Aqui vale registrar que o ICR, fundado pelo pioneiro Wilbur Schramm, em 1947, foi, desde a sua concepção, um centro de pesquisa multidisciplinar integrando disciplinas de vários campos do conhecimento. Além disso, sempre teve como objeto de ensino e pesquisa as dimensões social e tecnológica tanto das telecomunicações quanto da comunicação de massa (para usar a velha terminologia). Daí o plural communications – e não o singular communication – que sempre foi empregado no nome do ICR e, a partir de 1950, no do College (então, School).


 


Lições para o Brasil


 


Não se pode, evidentemente, considerar as necessidades educacionais brasileiras no campo da Comunicação como equivalentes àquelas dos Estados Unidos. No entanto, é inegável que as mudanças tecnológicas afetaram de forma significativa não só a economia política da mídia como estão transformando o mercado de trabalho e as exigências de formação profissional entre nós.


 


De certa forma, pode-se afirmar que o “mercado” brasileiro demanda hoje um profissional que lembra os velhos pioneiros, isto é, um profissional que compreende a mídia em suas variadas dimensões, sua importância no mundo contemporâneo, e é capaz de produzir “comunicação” que possa ser distribuída em diferentes tecnologias.
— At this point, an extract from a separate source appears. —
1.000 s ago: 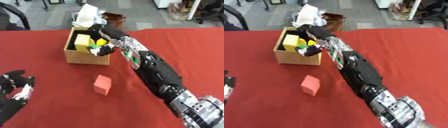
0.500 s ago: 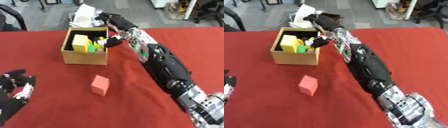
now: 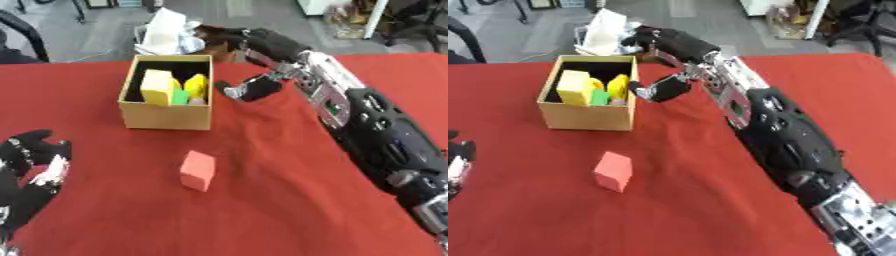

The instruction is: Pick up objects on the table and place them in the box.

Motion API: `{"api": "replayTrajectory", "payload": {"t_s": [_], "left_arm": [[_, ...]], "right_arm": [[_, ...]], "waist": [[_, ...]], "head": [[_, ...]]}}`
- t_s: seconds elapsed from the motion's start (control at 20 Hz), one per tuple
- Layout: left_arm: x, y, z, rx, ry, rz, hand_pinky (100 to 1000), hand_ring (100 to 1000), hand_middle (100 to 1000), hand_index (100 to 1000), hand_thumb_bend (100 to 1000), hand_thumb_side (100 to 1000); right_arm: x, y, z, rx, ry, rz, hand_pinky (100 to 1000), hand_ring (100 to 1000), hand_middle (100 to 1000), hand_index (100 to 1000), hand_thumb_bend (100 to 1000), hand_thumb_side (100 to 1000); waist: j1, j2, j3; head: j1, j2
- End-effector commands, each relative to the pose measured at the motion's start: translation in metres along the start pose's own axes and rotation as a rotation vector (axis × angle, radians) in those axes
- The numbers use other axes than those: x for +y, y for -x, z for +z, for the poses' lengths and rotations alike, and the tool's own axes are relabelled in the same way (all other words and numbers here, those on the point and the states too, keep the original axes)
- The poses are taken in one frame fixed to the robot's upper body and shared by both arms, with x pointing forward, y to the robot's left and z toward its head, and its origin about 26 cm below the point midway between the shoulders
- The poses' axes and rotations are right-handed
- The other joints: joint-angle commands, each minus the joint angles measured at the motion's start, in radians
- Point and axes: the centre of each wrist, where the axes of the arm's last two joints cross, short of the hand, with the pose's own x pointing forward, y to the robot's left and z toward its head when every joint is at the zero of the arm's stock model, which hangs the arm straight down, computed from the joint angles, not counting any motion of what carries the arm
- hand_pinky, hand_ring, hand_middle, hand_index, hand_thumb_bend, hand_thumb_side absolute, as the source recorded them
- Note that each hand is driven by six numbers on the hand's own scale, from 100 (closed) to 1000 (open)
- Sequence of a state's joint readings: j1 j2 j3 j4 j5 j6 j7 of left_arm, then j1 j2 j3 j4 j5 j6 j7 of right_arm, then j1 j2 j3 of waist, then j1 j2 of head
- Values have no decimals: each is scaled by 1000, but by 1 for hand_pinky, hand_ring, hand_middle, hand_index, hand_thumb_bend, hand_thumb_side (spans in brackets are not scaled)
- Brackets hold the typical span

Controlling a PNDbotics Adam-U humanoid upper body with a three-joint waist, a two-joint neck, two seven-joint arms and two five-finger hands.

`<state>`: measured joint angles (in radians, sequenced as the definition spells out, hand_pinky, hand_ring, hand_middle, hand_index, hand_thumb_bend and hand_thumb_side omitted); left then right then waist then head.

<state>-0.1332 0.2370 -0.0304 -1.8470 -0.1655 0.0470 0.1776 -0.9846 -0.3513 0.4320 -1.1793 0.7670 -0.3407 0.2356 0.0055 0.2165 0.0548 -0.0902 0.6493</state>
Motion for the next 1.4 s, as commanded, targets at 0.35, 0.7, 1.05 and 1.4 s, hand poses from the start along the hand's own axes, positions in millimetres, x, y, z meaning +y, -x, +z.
{"api": "replayTrajectory", "payload": {"t_s": [0.35, 0.7, 1.05, 1.4], "left_arm": [[7, -4, -3, -21, -8, -22, 632, 527, 507, 722, 364, 398], [6, -3, -2, -16, -6, -22, 632, 527, 507, 722, 367, 399], [6, -2, -2, -13, -4, -21, 631, 526, 506, 722, 370, 400], [5, -2, -2, -12, -2, -22, 631, 525, 505, 722, 372, 400]], "right_arm": [[35, -43, -10, -151, -192, -112, 804, 822, 911, 960, 244, 590], [41, -50, -16, -174, -292, -116, 810, 830, 918, 962, 267, 596], [59, -50, -16, -171, -359, -97, 812, 831, 917, 959, 256, 547], [69, -49, -15, -170, -377, -72, 769, 767, 816, 941, 235, 461]], "waist": [[-15, -15, 1], [-16, -15, 2], [-14, -13, -1], [-12, -12, -2]], "head": [[9, -1], [10, 0], [9, 0], [11, 0]]}}
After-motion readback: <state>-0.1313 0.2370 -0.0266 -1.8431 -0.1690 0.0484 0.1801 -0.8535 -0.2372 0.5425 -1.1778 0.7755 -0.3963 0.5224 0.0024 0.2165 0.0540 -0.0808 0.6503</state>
Em resumo: o profissional de hoje é multimídia, não é um especialista.


 


Apesar disso, entre nós predominam cursos de graduação em unidades acadêmicas ainda vinculadas às divisões das velhas tecnologias, enquanto na pós-graduação prevalece uma tendência de forte fragmentação do campo de estudos (ver, artigo “Fragmentação versus convergência na comunicação“).


 


Resguardadas as diferenças – e não são poucas – será que teríamos algo a aprender com as mudanças que estão ocorrendo nas principais instituições de ensino e pesquisa de mídia dos Estados Unidos?